Per questo sono partiti processi, arrivati fino alla Corte d'appello. Che ha condannato l’uomo per la “sottrazione” ma lo ha assolto anche in considerazione del fatto che la donna «ha un contratto a tempo indeterminato e guadagna 1.800 euro al mese: è abbastanza per lei e la figlia».
Antonio e Giulia sono sposati da anni e hanno avuto anche la piccola Emma. Poi i rapporti si sono deteriorati ed è scattata la denuncia e l'indagine per sottrazione di minore, con la bimba recuperata a scuola e trattenuta all’insaputa della madre. Giulia ha anche denunciato Antonio per violazione degli obblighi di assistenza familiare, doppia accusa che ha portato a un processo concluso nel 2020 in primo grado: l’uomo è stato condannato in primo grado per entrambi i reati ma non si è arreso e, assistito dall'avvocato Franco Catanzariti, ha fatto ricorso alla Corte d'Appello. Che di recente ha ribaltato parte della sentenza confermando la condanna del papà solo per uno degli episodi di sottrazione e assolvendolo per la violazione degli obblighi di assistenza: «L'imputato si è sempre dichiarato disponibile a contribuire al mantenimento della figlia e ha versato somme cospicue, intestandole buoni fruttiferi postali - si legge ancora nella sentenza firmata dalla Terza Sezione della Corte di Appello di Torino - Ma si è opposto alle pretese della moglie, arroccata su posizioni che sembrano privilegiare i suoi interessi».

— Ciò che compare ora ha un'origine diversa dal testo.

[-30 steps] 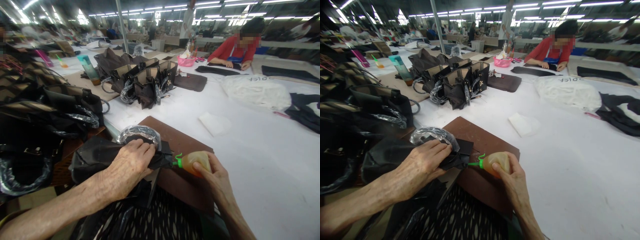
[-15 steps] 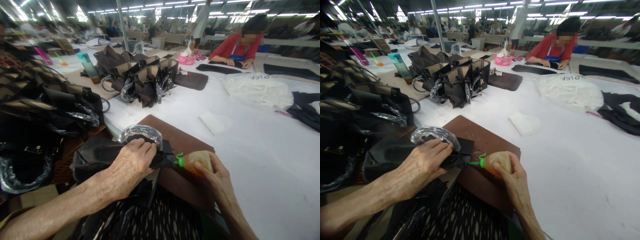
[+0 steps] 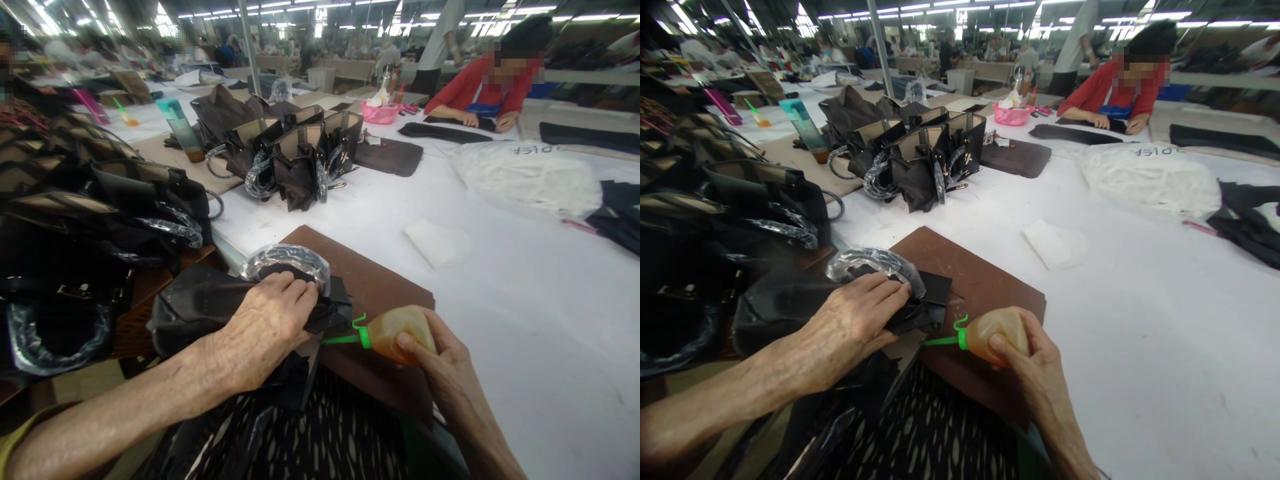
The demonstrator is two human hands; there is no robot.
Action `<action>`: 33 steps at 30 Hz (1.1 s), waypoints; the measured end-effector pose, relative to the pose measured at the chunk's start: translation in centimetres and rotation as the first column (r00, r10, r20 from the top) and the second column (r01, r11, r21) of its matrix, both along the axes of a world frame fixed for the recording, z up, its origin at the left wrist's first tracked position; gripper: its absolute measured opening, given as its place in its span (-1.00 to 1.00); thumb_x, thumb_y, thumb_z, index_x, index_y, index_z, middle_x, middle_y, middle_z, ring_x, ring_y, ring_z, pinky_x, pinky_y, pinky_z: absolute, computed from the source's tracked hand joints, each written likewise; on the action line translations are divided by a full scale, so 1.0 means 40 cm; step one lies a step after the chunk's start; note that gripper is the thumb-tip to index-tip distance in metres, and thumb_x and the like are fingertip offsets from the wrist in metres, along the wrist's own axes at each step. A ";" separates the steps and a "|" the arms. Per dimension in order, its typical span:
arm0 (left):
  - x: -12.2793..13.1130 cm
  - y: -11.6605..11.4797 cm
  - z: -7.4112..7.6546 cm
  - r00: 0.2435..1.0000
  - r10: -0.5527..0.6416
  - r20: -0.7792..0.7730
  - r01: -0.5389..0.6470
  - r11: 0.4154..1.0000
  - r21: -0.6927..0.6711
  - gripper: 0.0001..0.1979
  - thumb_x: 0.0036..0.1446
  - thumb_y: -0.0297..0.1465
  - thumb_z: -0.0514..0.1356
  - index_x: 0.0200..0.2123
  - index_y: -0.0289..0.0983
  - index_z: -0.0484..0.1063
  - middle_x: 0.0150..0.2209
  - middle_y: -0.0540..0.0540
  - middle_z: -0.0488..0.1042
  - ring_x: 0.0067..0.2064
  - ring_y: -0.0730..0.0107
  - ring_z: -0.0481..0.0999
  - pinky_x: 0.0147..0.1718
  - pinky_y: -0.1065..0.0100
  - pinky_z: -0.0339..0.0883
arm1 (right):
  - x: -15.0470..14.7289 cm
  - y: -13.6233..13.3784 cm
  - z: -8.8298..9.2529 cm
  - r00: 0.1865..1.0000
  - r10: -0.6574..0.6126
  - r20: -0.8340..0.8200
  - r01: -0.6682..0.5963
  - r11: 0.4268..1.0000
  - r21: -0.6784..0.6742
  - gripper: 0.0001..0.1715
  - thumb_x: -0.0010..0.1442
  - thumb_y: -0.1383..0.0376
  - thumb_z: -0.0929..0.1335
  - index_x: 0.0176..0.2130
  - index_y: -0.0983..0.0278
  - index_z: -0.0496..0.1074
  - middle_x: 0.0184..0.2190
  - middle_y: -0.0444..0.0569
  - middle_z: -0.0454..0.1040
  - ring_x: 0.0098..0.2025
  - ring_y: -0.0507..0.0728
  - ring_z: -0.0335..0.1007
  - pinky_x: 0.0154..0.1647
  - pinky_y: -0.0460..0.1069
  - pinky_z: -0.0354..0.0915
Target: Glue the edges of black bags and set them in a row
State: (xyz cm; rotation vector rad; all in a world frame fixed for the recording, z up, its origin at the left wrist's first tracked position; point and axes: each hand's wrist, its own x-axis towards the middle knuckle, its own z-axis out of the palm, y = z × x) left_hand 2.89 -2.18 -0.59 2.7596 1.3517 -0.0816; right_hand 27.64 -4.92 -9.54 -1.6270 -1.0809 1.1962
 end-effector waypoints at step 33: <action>-0.005 -0.003 -0.024 1.000 -0.017 0.020 0.016 0.996 0.088 -0.60 -0.04 -0.41 0.28 -0.11 -0.44 0.33 -0.22 -0.18 0.43 -0.17 0.12 0.35 -0.18 0.15 0.34 | -0.039 -0.102 0.057 0.990 -0.007 -0.141 -0.003 0.998 -0.069 -0.41 -0.14 0.02 0.46 -0.14 0.21 0.34 -0.43 -0.12 0.43 -0.43 0.14 0.34 -0.61 -0.09 0.34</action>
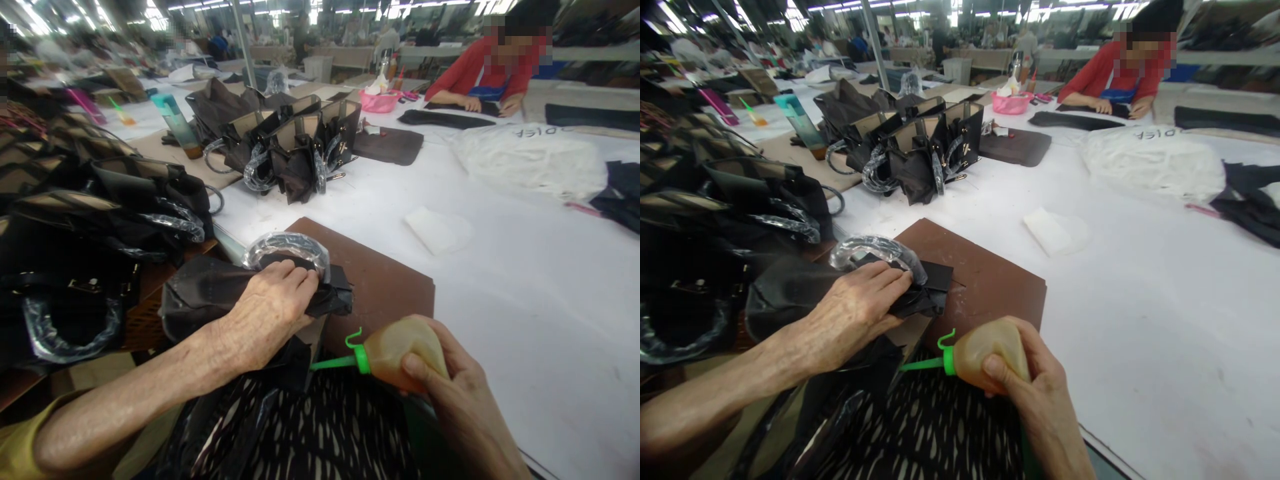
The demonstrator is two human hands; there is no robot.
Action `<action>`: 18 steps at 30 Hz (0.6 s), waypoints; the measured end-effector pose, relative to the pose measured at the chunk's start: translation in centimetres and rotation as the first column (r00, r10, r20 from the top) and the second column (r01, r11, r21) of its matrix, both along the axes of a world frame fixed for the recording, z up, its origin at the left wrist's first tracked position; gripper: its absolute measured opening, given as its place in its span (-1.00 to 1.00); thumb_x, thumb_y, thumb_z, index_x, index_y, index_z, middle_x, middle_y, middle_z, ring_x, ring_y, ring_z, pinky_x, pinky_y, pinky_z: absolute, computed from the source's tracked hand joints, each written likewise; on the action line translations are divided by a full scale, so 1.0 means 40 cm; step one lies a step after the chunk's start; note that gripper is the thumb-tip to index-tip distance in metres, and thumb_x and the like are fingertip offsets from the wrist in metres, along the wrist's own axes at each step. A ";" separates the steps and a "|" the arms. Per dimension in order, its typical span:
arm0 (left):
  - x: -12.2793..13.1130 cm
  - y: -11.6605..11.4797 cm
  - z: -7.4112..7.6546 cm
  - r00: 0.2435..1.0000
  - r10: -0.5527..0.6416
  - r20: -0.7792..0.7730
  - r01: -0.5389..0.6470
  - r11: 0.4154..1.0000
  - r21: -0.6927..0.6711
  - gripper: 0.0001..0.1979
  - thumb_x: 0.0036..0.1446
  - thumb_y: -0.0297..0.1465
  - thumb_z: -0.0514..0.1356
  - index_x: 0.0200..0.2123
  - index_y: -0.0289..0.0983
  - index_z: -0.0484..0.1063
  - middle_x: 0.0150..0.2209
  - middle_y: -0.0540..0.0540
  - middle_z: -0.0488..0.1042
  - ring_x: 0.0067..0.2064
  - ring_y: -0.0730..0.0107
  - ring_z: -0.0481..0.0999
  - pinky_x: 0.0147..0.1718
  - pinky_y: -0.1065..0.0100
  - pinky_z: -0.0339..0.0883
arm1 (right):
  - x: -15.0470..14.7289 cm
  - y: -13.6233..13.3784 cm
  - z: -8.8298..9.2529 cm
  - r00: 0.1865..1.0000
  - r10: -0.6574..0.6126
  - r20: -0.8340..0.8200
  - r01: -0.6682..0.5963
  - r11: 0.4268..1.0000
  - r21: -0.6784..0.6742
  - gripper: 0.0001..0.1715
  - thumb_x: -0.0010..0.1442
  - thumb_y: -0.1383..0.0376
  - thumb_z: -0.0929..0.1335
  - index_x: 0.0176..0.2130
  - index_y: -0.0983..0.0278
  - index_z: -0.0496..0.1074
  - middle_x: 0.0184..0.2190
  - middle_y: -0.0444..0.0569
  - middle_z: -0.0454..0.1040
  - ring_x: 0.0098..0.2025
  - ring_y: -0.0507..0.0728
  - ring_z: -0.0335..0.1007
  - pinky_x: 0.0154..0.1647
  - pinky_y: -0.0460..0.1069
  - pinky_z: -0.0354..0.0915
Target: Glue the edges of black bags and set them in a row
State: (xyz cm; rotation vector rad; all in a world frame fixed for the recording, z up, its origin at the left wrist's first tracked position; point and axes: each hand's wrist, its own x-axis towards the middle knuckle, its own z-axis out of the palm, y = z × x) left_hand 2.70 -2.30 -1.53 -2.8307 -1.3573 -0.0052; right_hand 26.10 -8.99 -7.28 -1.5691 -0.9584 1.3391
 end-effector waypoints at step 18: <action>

A spingere per questa decisione, una sentenza della Corte di Cassazione del 2022 citata anche dai giudici torinesi: «La ratio di quella sentenza è valutare se l'inadempienza di uno dei genitori provochi lo stato d'indigenza dell'altro e quindi una situazione di bisogno per il minore. Se viene dimostrato che questo non è avvenuto, allora non si può configurare il reato di violazione degli obblighi di assistenza familiare».
Tradotto, se i coniugi non sono legalmente separati e la mamma guadagna abbastanza per far vivere dignitosamente i figli, il papà non è colpevole per non aver contribuito a garantire i mezzi di sussistenza necessari ai bambini: secondo la Corte d'Appello di Torino, il caso di Giulia, Emma e Antonio rientra in questo caso. «Lo stipendio della madre e i beni di cui dispone dimostrano che la sua situazione economica non è affatto precaria - concludono i giudici - D'altro canto lui ha dimostrato di non volersi sottrarre ai suoi compiti, quindi dev'essere assolto perchè il fatto non sussiste».